Çoğaltılacağı müjdesini aldığımız İmam Hatip Liseleri’nin Türkiye Cumhuriyetinin dış politikasının neresine yerleştirilebileceği sorusunun yanıtını aramayı bir başka yazıya bırakarak, şu ‘halk hareketi’ nitelendirmesini büyüteç altına almaya karar verdim. Çünkü bu nitelendirme, Kültür ve Turizm Bakanımız sayın Nabi Avcı tarafından yapılmıştı ve sayın Avcı, bundan önceki hükümetlerde Milli Eğitim Bakanlığı görevinde bulunmuştu. Bu sıfatıyla da ülkemizde ortaöğretimin imamhatipleştirilmesine katkıları yadsınamazdı.
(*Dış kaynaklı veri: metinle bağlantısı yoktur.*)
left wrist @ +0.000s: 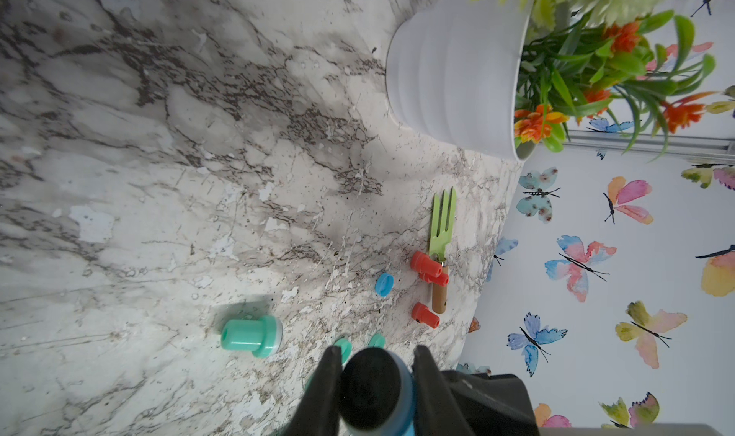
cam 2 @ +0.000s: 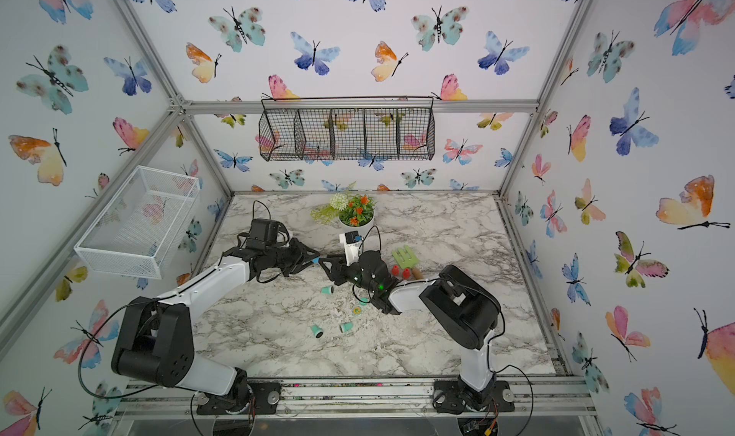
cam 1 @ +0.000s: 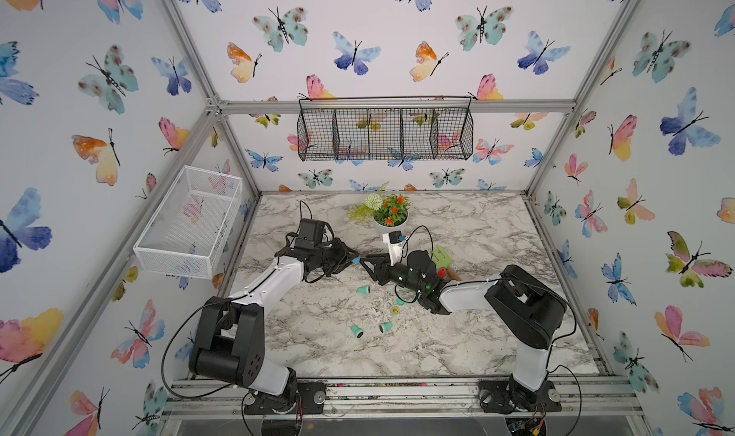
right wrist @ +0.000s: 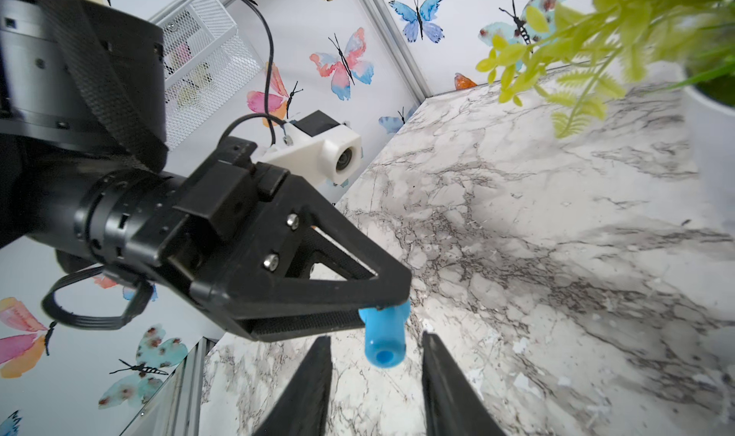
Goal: Close the stamp cap
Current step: Pick up the stamp from the center of the board.
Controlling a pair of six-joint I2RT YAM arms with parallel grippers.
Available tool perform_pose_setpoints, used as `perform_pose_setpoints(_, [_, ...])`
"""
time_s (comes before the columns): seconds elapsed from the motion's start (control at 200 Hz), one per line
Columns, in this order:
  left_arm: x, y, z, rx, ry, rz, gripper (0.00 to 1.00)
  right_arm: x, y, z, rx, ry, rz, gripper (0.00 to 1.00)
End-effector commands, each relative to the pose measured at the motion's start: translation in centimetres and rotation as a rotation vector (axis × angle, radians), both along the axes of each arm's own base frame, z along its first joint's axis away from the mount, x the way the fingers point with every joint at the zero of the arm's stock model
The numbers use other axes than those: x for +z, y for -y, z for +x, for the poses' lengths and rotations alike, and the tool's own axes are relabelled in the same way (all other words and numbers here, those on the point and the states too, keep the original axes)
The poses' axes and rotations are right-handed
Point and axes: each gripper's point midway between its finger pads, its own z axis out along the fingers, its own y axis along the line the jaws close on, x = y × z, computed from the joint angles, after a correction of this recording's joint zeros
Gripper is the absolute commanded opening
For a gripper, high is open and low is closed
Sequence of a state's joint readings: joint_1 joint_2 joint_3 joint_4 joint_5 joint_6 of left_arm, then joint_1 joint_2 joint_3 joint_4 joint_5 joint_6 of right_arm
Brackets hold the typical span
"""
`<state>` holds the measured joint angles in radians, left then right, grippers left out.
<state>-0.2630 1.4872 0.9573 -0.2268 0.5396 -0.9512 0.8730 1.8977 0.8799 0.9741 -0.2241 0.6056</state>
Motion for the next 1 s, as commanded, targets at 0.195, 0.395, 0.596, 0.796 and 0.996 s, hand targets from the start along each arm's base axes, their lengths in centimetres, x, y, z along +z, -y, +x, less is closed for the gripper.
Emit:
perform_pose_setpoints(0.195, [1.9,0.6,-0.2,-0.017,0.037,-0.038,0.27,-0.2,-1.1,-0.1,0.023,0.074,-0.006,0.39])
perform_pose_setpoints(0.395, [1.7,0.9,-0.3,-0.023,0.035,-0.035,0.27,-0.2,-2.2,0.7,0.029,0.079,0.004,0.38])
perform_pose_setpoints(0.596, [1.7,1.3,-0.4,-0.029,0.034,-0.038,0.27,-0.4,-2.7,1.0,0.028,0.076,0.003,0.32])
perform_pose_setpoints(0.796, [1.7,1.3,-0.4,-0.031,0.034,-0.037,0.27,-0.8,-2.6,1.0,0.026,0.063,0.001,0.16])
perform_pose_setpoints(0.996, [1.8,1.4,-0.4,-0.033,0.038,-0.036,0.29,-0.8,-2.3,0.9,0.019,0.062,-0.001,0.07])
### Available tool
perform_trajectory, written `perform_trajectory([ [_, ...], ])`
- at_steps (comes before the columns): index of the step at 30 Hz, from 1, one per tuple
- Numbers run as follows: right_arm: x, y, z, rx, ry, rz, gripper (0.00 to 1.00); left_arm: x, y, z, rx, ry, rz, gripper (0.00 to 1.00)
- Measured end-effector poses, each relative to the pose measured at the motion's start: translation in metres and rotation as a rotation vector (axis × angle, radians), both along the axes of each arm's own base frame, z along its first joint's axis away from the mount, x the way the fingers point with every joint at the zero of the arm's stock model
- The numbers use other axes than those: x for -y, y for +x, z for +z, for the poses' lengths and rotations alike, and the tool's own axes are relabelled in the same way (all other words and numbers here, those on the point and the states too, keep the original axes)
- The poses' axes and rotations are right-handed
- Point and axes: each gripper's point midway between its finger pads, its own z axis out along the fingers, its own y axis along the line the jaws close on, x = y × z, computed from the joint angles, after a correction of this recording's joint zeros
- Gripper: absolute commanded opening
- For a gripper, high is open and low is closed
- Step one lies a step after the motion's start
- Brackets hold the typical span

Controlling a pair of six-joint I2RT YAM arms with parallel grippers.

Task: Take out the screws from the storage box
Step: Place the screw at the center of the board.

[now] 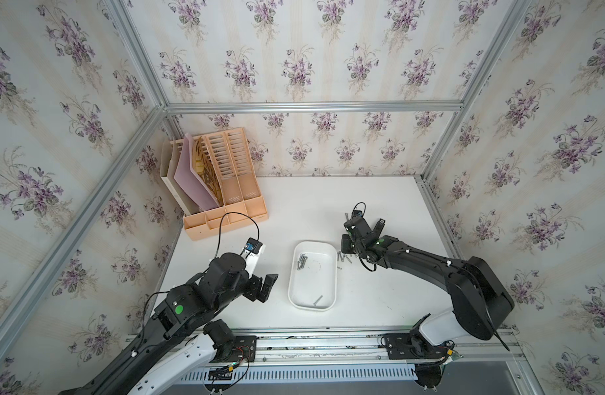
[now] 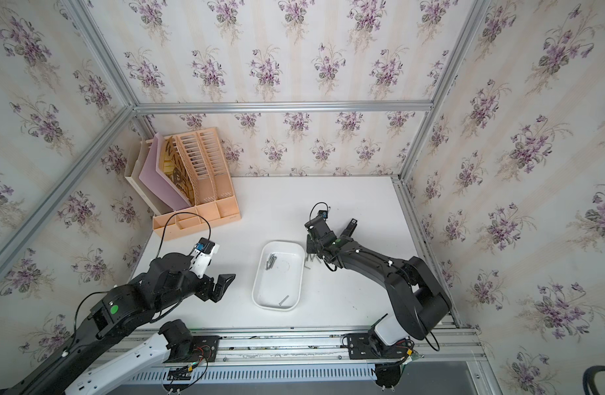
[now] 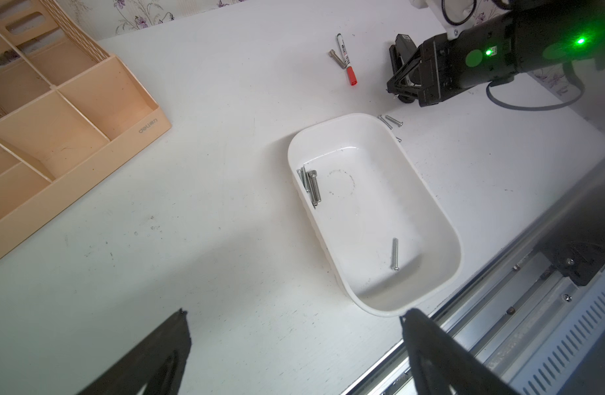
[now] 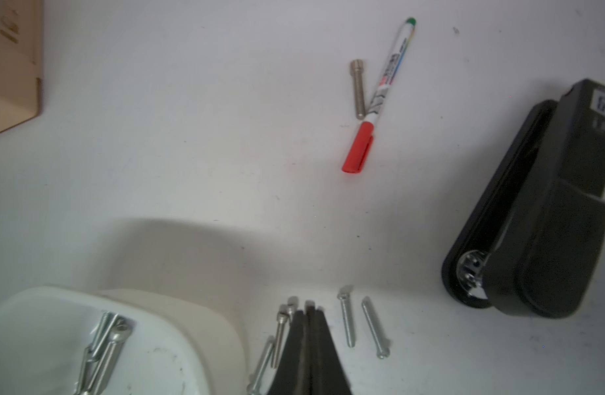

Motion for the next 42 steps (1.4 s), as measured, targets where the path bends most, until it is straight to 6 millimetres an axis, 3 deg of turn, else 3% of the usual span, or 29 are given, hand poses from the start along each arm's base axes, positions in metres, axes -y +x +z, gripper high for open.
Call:
perform_trajectory([
  [4,0.005,-0.002,-0.027,-0.096,-0.015,-0.023,0.00,0.000,0.000,0.000,0.000,0.000,0.000,0.99],
  [13,0.004,0.001,-0.051,-0.176,-0.022,-0.041,0.00,0.000,-0.001,0.000,0.000,-0.003,-0.003,0.99],
  [22,0.002,0.002,-0.051,-0.176,-0.013,-0.039,0.01,0.000,-0.002,0.002,0.006,-0.012,-0.006,0.99],
  [25,0.003,-0.001,-0.051,-0.182,-0.012,-0.037,0.13,0.000,-0.002,0.002,0.006,-0.012,-0.006,0.99],
  [31,0.003,-0.005,-0.048,-0.184,-0.002,-0.032,0.17,0.000,-0.002,0.002,0.005,-0.011,-0.006,0.99],
  [42,0.004,-0.010,-0.020,-0.100,0.059,-0.013,0.21,0.000,-0.002,0.002,0.004,-0.010,-0.006,0.99],
])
İşin ilginç yanı, sayın bakanın aynı zamanda ‘Profesör’ unvanına sahip bir akademisyen olmasıydı. Kendisiyle Anadolu Üniversitesi İletişim Bilimleri Fakültesi’ndeki hocalık yıllarımda tanışmıştım. O sıralarda Prof. Dr. Nabi Avcı, doktora programında öğrencileri ile 20. yüzyıl edebiyatının en büyüklerinden olan, Nobel Edebiyat Ödülü sahibi Elias Canetti’nin ünlü “Körleşme” romanı üzerinde çalışmaktaydı. Almanca adı “Die Blendung” olan bu roman, alanında son derece parlak bir bilim adamının dünya gerçekleri karşısında ne kadar körleşebileceğini konu alıyordu.
Bu roman üzerine Anadolu Üniversitesi’nde sayın Nabi Avcı ile çok zevkli bir sohbet yapmış olduğumuzu da anımsıyorum.
Bugün, aynı kişinin ağzından “…İmam Hatip Liseleri, bir halk hareketidir…” cümlesini duyunca, bir zamanlar “İki Çarpı İki, Beş de Edebilir” başlığıyla kaleme aldığım bir yazıyı anımsayınca, o yazıdan bazı alıntılar yapmaktan kendimi alamadım.
Bertolt Brecht, 1937 yılında yazdığı ‘Aklın Direnme Gücü’ başlıklı yazısının bir yerinde şöyle der: “Aklın körelmişliği, uygun araçlar kullanılarak geniş kapsamlı bir biçimde örgütlendirilebilir. Belli koşullar altında insan, nasıl iki çarpı ikinin dört ettiğini öğrenmişse beş ettiğini de öğrenebilir.”
O yıllarda Brecht, bu satırları faşizme getirdiği eleştiri bağlamında, faşizmin kitlelere nasıl yayıldığını anlatmak amacıyla yazmıştı. Ancak bu satırlarda dile getirilen gerçek, belli bir tarihsel dönemle ya da olguyla sınırlı olmanın çok ötesindedir; söylenenlerin özünde, uygun araçlar kullanıldığında ve ortamın koşulları iyi değerlendirildiğinde, kitlelerin en büyük yanlışlara bile kolaylıkla inandırılabileceği saptaması yatmaktadır.
Bugün Türkiye’de sorulmakta olan – demokrasinin neden gerektiği gibi işlemediği, insan haklarının neden bir bilince dönüşmediği, sokaktaki adam’ın hakkını korumaya neden muktedirlerin yanaşmadığı, ‘iktidar’ ve ‘muhalefet’ kavramlarının nasıl bunca yozlaşabildiği gibi – pek çok sorunun gerçek yanıtını da Brecht’ten yaptığımız alıntıda bulabilmek mümkündür. Bunun için Osmanlı’nın yüzyılları ve Atatürk sonrasının onyılları boyunca özellikle Anadolu halkının hangi amaçlar için ne kapsamda örgütlendirilmiş olduğuna – hele eğitim alanında – dikkatlice bakmak yeterlidir.
Üçüncü binyılın eşiğini aşmakta olduğumuz, başka iklimlerde insanların pek yakında başka gezegenlerde de yaşayabilecekleri olasılığının bilim aracılığıyla bir ütopyadan artık bir gerçeğe dönüşmek üzere olduğu şu dönemde ülkemizde tamamen siyasi nedenlerle din temeline dayandırılacak bir eğitimden söz etmek, iktidar sahiplerinin örgütlü körleştirme denilen araçtan hiçbir zaman vazgeçemediklerinin en çarpıcı kanıtıdır!